There is really only one ocean, because all oceans are connected and make up one large body of water. This covers over 70 per cent of the surface of the earth.
Scientists called geographers have divided this vast area of water into five oceans and named them the Atlantic, Pacific, Indian, Arctic and Antarctic Oceans. All the bays and seas connected to each ocean are considered to be part of it.
The Pacific is the largest ocean. In area it is about 180,000,000 square kilometres. All the land areas in the world put together are smaller than the Pacific Ocean.
For many years most Europeans knew nothing of the world's oceans although some scholars now believe the Norseman, Lief Ericsson, crossed the Atlantic from Scandinavia to America around 1000 AD. Modern exploration really began in the late 14th century when Henry the Navigator, a Prince of Portugal, sent voyagers down the west coast of Africa. The first captain who eventually rounded the Cape of Good Hope into the Indian Ocean was Vasco da Gama in 1498.

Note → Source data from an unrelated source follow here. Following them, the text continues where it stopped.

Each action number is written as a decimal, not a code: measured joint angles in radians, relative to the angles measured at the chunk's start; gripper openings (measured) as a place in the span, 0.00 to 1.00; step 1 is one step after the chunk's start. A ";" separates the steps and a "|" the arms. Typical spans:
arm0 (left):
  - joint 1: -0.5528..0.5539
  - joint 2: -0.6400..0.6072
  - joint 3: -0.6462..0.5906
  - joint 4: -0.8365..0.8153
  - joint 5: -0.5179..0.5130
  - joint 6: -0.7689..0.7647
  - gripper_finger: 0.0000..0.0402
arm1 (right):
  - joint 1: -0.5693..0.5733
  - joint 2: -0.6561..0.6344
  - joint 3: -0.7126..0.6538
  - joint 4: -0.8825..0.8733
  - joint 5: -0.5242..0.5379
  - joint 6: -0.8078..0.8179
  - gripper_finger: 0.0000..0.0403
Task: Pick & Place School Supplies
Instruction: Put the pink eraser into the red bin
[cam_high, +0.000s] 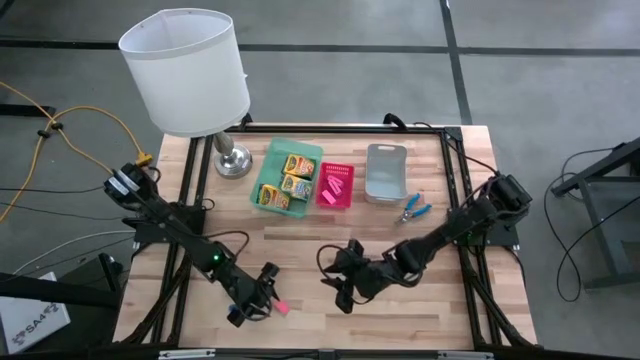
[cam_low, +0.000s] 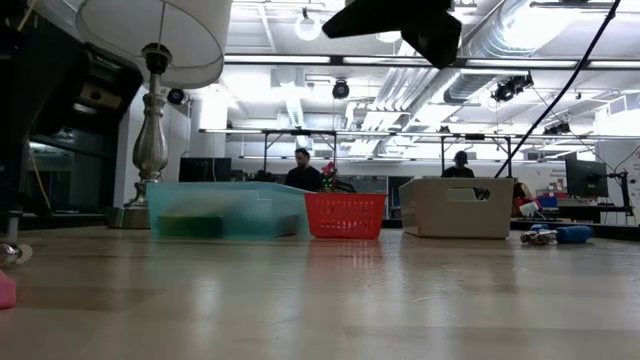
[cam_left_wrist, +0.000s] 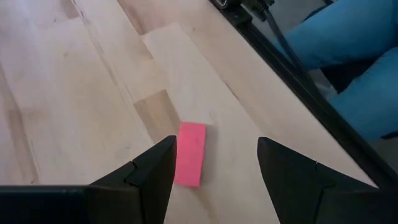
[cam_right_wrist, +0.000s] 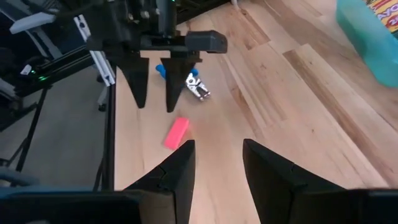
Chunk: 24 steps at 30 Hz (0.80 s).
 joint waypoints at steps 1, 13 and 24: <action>0.002 0.012 0.009 -0.009 0.000 0.000 0.54 | 0.006 0.000 0.000 0.000 0.000 0.000 0.31; 0.044 0.052 0.028 -0.061 -0.022 -0.046 0.54 | 0.054 0.000 0.000 0.000 0.039 0.003 0.31; 0.032 0.059 0.029 -0.059 -0.039 -0.035 0.54 | 0.071 0.000 0.000 0.000 0.071 0.003 0.31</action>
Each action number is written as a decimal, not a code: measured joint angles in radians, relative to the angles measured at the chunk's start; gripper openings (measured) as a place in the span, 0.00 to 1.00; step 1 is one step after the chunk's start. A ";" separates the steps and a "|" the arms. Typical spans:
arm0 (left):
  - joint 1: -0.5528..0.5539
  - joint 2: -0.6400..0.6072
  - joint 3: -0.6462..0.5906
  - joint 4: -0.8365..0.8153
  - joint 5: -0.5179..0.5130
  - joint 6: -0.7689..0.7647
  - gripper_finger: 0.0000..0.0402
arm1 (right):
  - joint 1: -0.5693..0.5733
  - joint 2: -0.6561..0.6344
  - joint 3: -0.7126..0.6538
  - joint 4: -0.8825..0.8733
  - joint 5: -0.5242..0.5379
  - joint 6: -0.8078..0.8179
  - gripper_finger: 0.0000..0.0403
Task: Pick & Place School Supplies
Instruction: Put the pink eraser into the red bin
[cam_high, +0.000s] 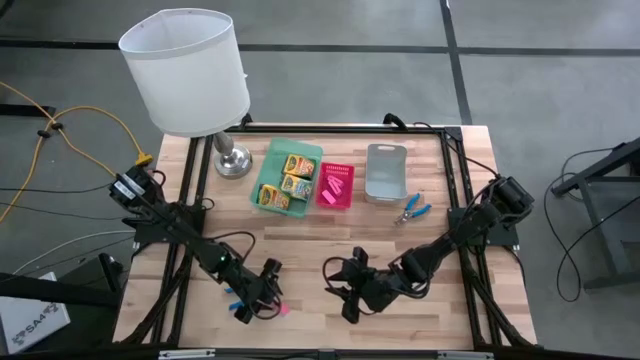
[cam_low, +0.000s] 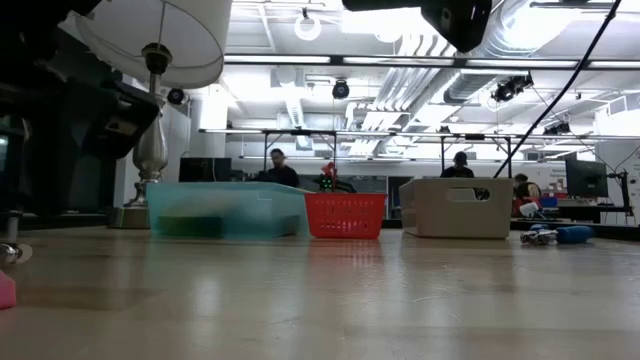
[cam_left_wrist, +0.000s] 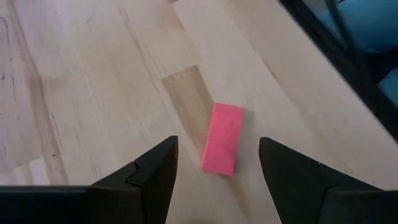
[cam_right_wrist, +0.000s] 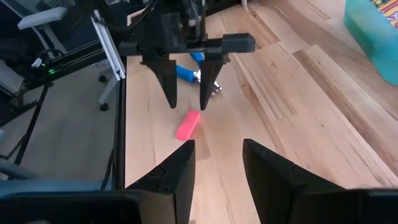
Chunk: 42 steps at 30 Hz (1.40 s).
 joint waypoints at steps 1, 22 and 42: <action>-0.001 0.007 0.003 -0.002 -0.006 0.001 0.54 | 0.000 0.000 0.000 0.000 0.000 0.000 0.31; -0.013 0.119 0.065 -0.048 -0.062 0.021 0.54 | 0.000 0.000 0.000 -0.007 -0.003 -0.003 0.31; -0.043 0.119 0.064 -0.070 -0.030 -0.062 0.53 | 0.007 0.000 0.000 -0.008 -0.003 -0.004 0.31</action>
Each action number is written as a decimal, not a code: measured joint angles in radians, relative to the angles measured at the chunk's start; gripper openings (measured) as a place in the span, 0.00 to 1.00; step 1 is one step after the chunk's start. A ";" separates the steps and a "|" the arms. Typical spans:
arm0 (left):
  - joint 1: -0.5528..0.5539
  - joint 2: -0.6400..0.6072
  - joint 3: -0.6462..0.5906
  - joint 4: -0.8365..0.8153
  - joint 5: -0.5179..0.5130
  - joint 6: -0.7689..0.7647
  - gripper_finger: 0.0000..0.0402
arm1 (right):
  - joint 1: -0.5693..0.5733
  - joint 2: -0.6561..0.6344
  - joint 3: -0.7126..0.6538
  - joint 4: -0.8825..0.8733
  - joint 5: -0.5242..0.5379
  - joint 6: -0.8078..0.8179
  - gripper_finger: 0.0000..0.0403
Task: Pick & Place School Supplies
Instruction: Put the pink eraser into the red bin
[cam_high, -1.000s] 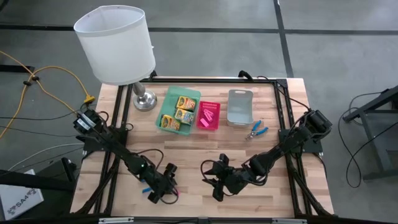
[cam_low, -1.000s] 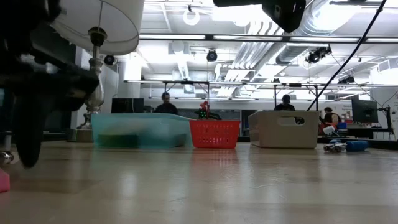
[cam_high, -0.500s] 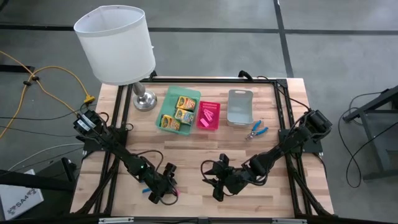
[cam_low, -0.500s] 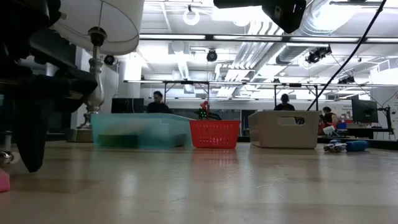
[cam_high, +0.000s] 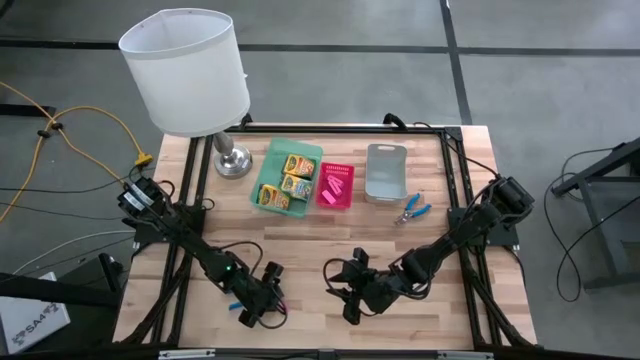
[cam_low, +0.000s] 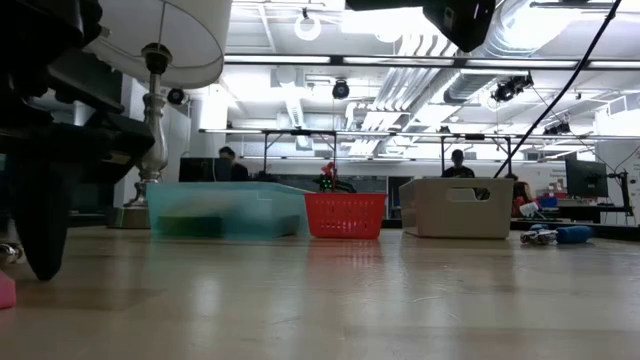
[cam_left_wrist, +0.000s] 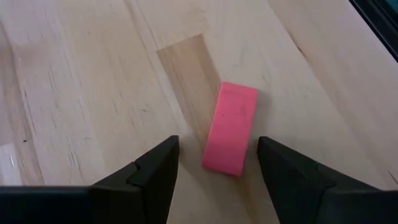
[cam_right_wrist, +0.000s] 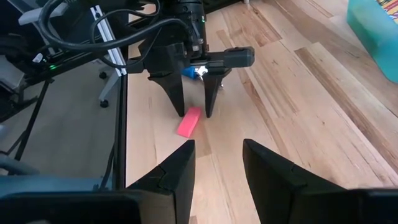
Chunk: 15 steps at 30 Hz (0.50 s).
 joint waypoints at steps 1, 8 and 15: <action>0.000 0.000 0.000 0.000 0.000 0.000 0.52 | 0.000 0.000 0.000 0.000 0.000 0.000 0.31; -0.002 0.000 0.000 -0.001 0.007 -0.001 0.46 | 0.000 0.000 0.000 0.000 0.000 0.000 0.31; -0.002 0.000 -0.001 0.000 0.014 -0.001 0.40 | 0.000 0.000 0.000 0.000 0.000 0.000 0.31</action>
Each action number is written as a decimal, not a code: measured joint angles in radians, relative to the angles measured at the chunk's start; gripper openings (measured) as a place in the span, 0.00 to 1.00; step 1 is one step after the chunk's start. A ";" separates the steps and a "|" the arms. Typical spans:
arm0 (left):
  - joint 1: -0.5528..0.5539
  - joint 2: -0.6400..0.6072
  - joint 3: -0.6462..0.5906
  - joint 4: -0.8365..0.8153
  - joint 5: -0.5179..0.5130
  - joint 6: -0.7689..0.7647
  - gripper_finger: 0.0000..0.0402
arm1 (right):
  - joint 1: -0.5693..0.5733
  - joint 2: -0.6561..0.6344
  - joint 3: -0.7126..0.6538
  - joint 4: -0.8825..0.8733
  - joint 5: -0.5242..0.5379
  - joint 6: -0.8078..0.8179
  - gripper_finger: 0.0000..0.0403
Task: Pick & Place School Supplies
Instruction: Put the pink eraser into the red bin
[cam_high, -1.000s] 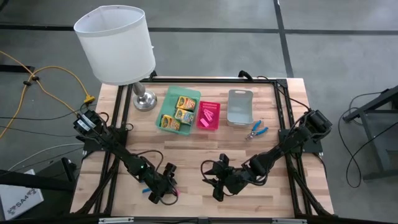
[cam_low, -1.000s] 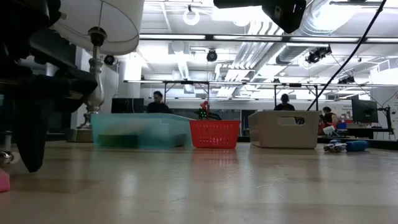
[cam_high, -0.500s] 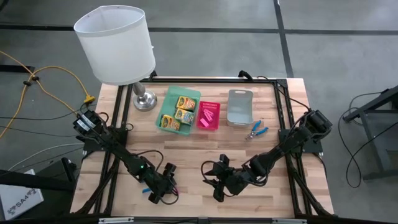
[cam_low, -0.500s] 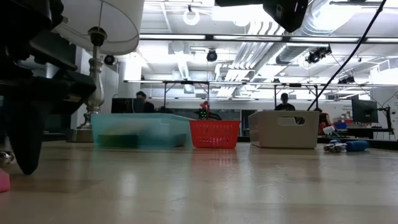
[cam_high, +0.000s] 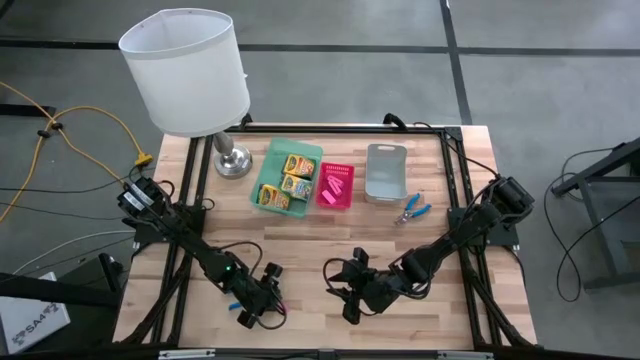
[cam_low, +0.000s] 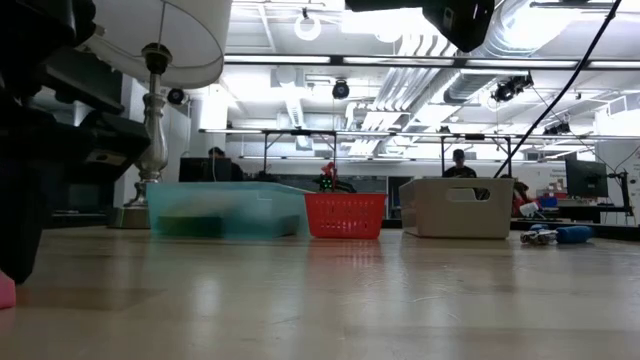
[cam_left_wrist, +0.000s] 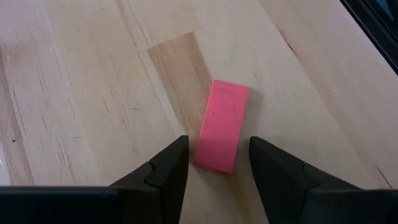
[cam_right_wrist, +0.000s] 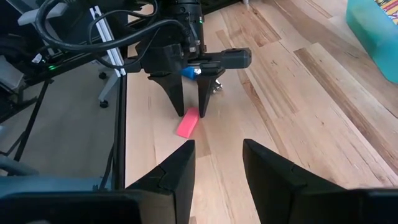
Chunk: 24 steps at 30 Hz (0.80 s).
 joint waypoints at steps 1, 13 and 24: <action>0.000 0.000 0.000 0.000 0.001 0.000 0.40 | 0.000 0.000 0.000 0.000 0.000 0.000 0.31; 0.000 0.000 0.000 0.000 0.002 -0.002 0.32 | 0.000 0.000 0.000 0.000 0.000 0.000 0.31; -0.001 0.000 -0.001 0.000 -0.009 -0.002 0.21 | 0.008 0.000 0.000 0.000 0.000 0.000 0.31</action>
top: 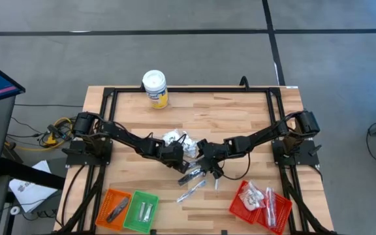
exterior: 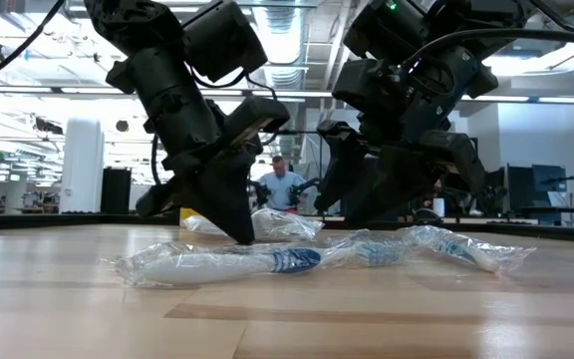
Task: Pick & Place Travel size toiletries
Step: Put the black comb into the orange basket
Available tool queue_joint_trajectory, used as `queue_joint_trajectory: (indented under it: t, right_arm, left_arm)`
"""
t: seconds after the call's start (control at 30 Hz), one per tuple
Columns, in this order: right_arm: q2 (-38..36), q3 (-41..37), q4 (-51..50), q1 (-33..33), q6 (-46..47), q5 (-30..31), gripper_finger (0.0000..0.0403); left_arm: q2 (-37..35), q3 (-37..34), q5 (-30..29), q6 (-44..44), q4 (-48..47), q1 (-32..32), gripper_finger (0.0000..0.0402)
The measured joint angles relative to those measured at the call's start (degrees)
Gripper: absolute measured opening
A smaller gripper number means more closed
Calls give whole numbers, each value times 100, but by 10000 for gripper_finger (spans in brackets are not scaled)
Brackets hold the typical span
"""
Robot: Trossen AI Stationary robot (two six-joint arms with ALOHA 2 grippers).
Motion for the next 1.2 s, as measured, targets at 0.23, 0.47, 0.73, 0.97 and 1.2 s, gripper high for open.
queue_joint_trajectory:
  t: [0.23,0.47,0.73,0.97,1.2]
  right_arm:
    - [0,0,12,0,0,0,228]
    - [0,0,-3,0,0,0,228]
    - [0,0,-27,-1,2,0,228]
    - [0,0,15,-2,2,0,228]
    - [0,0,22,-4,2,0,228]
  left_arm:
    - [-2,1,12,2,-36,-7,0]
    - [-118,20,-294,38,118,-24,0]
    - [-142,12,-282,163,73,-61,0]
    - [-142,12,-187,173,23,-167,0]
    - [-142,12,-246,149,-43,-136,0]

In 1492 Christopher Columbus, financed by Ferdinand and Isabella of Spain, crossed the Atlantic and discovered America, although he thought he had reached the East Indies.
An expedition led by Ferdinand Magellan which passed north of Cape Horn, via the Strait which bears his name, in 1520 reached the Pacific for the first time. Magellan was killed in the Philippines but one of his vessels completed the first circumnavigation of the world in 1522.